Ему снился огромный подвал. Серые стенки разделяли подвал на сотни клетушек, похожих на пляжные кабинки для переодевания. В кубиклах непрерывно трезвонили телефоны. Операторы снимали латунные трубки, визг аппаратов сменялся тихим вежливым бормотанием. То здесь, то там кто‑то сдавленно чихал и трубно сморкался: из‑за принудительной вентиляции работники постоянно были простужены. Лампы светили тускло. Вася видел людей, сидевших в кубиклах. Выглядели они скверно. Всем не хватало солнца, витаминов и возможности отоспаться. Почти у всех были проблемы с зубами и позвоночником, и от этого делалось слегка жутко – какое‑то сборище больных и убогих… Смутно Вася понимал, что картинка идёт не с Эйдоса, и даже не из этого локуса. Телефоны в подвале стояли проводные, сделанные из дерева и металла, стенки кубиклов тоже были деревянными, и он нигде не мог различить ничего похожего на мониторы.
Он спустился вниз и медленно двинулся по узкому коридору между клетушками. Он не мог понять, сам ли решает, что делать сейчас, или его ведёт неясная воля сна. Как бы то ни было, Вася протиснулся в один из кубиклов и встал за спиной у маленького сутулого человечка. Ни кубикл, ни работник ничем не отличались от сотен других. У человечка была прореха на рукаве, мелкие мышиные зубы и испуганные глаза.
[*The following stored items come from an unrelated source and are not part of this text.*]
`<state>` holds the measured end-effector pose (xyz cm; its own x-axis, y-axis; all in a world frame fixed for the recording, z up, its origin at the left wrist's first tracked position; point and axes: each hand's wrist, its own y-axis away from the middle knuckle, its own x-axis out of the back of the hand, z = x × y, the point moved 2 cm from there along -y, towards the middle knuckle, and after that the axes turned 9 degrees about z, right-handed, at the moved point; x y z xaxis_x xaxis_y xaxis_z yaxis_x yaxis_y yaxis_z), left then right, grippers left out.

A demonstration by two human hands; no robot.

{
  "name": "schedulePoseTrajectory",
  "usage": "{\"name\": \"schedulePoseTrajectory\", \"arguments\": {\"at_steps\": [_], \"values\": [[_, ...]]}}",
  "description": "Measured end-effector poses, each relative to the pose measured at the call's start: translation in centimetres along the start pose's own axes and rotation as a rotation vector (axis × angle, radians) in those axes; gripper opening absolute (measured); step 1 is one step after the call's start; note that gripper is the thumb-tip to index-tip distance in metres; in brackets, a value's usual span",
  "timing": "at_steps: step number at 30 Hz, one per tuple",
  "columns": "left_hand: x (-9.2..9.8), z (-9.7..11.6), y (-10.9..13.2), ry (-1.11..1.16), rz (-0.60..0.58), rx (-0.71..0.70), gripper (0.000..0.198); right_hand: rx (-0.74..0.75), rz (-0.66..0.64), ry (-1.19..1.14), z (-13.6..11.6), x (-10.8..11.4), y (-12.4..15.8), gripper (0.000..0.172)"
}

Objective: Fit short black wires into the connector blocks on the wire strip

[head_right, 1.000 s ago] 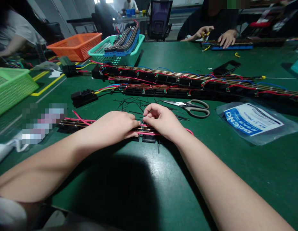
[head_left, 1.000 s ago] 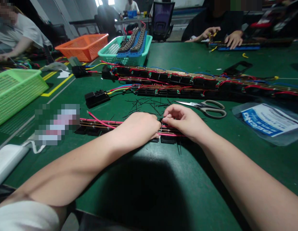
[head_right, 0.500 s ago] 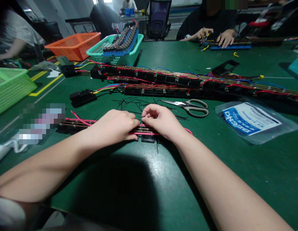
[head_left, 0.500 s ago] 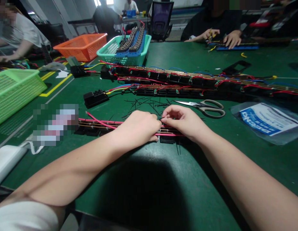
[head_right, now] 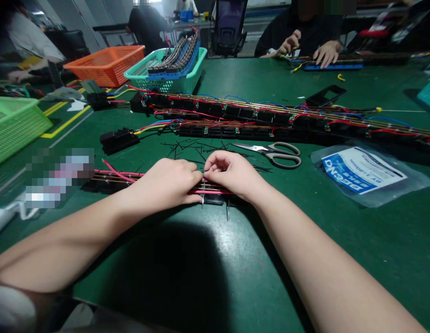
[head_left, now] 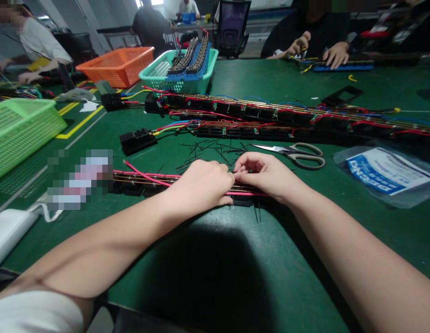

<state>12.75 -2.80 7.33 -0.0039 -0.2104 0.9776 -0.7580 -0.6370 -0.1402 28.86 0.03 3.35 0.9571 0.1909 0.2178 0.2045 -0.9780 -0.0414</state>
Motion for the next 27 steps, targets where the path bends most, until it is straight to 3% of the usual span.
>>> {"name": "schedulePoseTrajectory", "arguments": {"at_steps": [14, 22, 27], "values": [[-0.7, -0.2, 0.6, -0.007, 0.057, -0.064, 0.044, -0.057, -0.015, -0.010, -0.1, 0.0, 0.0, 0.017], [-2.5, -0.6, 1.2, 0.083, 0.197, 0.042, 0.045, -0.102, -0.042, -0.053, 0.0, 0.1, 0.2, 0.022], [-3.1, -1.4, 1.0, 0.265, 0.204, 0.139, 0.045, -0.127, -0.081, -0.065, 0.0, 0.3, 0.2, 0.025]]}}
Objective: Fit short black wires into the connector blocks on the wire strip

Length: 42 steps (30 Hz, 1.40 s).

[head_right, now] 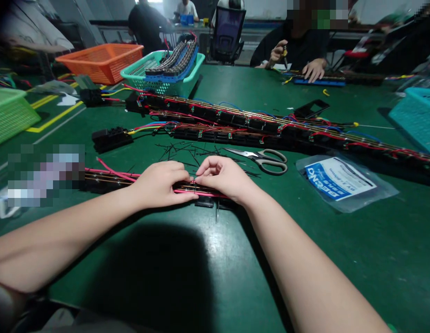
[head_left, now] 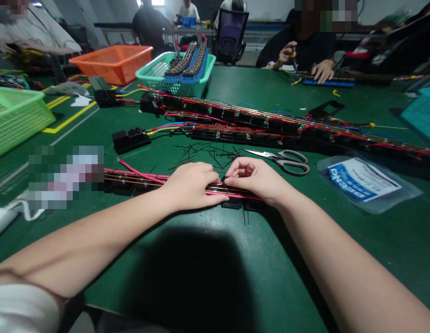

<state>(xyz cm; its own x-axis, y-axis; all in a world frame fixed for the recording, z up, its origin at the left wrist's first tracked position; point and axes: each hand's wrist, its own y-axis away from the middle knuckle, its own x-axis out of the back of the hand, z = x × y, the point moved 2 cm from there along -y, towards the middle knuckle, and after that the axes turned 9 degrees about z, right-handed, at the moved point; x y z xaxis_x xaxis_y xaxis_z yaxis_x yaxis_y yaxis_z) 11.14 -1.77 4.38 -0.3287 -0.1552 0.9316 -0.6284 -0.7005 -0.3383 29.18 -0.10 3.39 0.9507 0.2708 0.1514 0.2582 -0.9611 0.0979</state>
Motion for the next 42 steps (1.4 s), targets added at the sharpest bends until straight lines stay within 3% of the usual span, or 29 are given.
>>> {"name": "schedulePoseTrajectory", "arguments": {"at_steps": [12, 18, 29, 42], "values": [[-0.15, -0.64, -0.61, 0.255, -0.080, 0.246, 0.042, -0.023, -0.057, -0.026, -0.36, 0.27, 0.16, 0.024], [-0.26, -0.83, -0.87, 0.294, -0.105, 0.262, 0.042, -0.006, -0.116, 0.008, -0.47, 0.36, 0.19, 0.020], [-0.36, -0.88, -0.94, 0.317, -0.105, 0.278, 0.041, 0.088, -0.132, 0.101, -0.39, 0.48, 0.04, 0.016], [-0.39, -0.89, -0.88, 0.313, -0.098, 0.286, 0.043, 0.099, -0.146, 0.136, -0.21, 0.46, -0.05, 0.017]]}}
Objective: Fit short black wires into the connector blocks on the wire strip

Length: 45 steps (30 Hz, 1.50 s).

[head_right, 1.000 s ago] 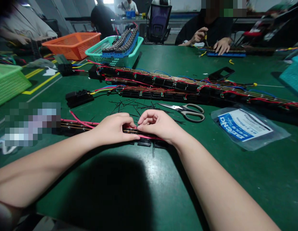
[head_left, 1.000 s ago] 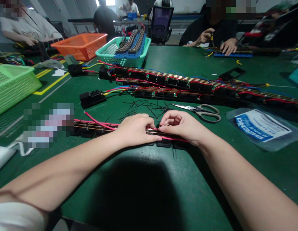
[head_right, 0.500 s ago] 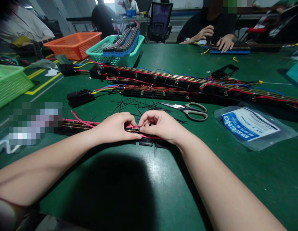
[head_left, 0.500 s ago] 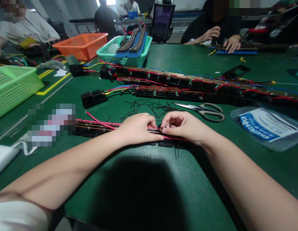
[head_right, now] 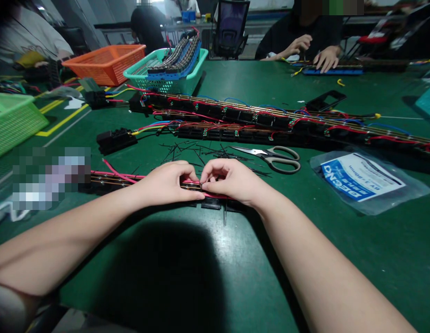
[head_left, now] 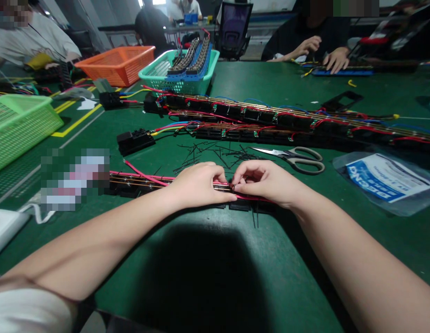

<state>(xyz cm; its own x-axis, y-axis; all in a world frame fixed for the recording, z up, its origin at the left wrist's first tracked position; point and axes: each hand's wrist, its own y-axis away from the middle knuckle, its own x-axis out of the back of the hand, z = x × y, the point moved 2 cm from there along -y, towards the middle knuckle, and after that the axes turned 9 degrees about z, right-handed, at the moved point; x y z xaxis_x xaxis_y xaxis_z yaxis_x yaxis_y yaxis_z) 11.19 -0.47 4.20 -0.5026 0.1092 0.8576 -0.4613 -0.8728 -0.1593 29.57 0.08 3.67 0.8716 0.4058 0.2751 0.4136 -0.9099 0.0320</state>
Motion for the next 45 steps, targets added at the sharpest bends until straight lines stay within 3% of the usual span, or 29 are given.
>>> {"name": "schedulePoseTrajectory", "arguments": {"at_steps": [17, 25, 45], "values": [[0.15, 0.17, -0.05, 0.002, -0.007, -0.002, 0.044, 0.027, -0.001, 0.046, -0.85, -0.11, 0.33, 0.007], [0.10, 0.00, -0.05, 0.013, -0.009, -0.012, 0.042, -0.019, 0.013, 0.052, -0.84, -0.20, 0.33, 0.011], [-0.03, -0.17, -0.08, 0.008, 0.007, -0.051, 0.039, -0.030, -0.092, 0.058, -0.79, -0.25, 0.43, 0.008]]}}
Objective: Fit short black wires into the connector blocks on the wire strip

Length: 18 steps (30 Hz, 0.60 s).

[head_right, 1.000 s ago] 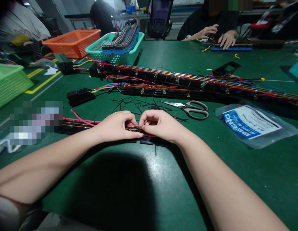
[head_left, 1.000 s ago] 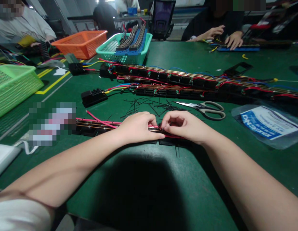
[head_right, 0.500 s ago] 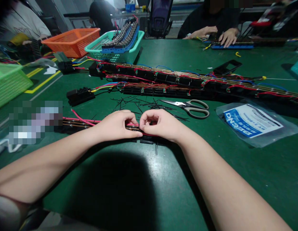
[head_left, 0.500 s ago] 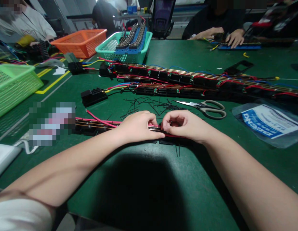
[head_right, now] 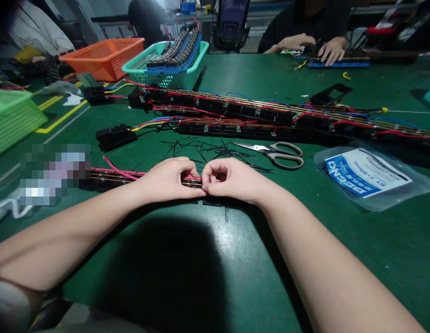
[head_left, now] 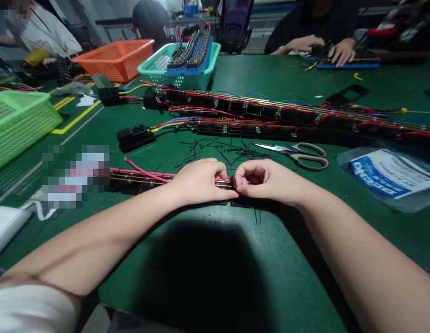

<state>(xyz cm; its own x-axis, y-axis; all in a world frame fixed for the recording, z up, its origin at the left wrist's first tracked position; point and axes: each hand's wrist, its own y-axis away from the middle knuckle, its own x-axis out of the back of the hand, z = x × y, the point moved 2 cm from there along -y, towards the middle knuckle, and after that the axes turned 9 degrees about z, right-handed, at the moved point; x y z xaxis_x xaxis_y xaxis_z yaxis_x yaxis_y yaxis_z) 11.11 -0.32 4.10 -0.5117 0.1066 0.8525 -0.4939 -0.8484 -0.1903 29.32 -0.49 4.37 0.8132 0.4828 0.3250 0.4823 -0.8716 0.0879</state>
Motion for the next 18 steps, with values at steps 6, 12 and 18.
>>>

Зазвонил телефон. Работник вздрогнул и панически схватился за трубку. Сорвал её с аппарата, поднёс к уху, с минуту прислушивался к тишине. Вася знал, что на линии молчат. Потом человечек сказал, заикаясь, очень удивлённо:
— З–зачем?..
И сердце Васи заколотилось.
Испуганный человечек в кубикле был Иган Хайлерт.
Тот самый.
— Мы опять все здесь? – спросил Боцман.
Вася не понял, что Боцман назвал словом «здесь». Может, сеанс связи? Или это не сеанс? Может, системные архитекторы всегда общаются так?
Боцман находился в другой картине. Он лежал в шезлонге на палубе яхты. Он всегда лежал в шезлонге на палубе своей маленькой белой яхты, в открытом море, где царил вечный штиль. Яркие, опаляющие лучи солнца полыхали над корабликом. В лазурной воде за бортом плескались русалки.
В глухом светлом лесу по узкой тропке, похожей на ущелье меж высоких сугробов, катились дровни, запряжённые гнедой лошадкой. Падал снег. Дровни обогнули огромную как шатёр ель, и за ней показалась приземистая избушка. Избушка покосилась, вросла в землю и сама превратилась в сугроб. Видно было, что хозяин совсем недавно прокапывал в снегу ход от двери.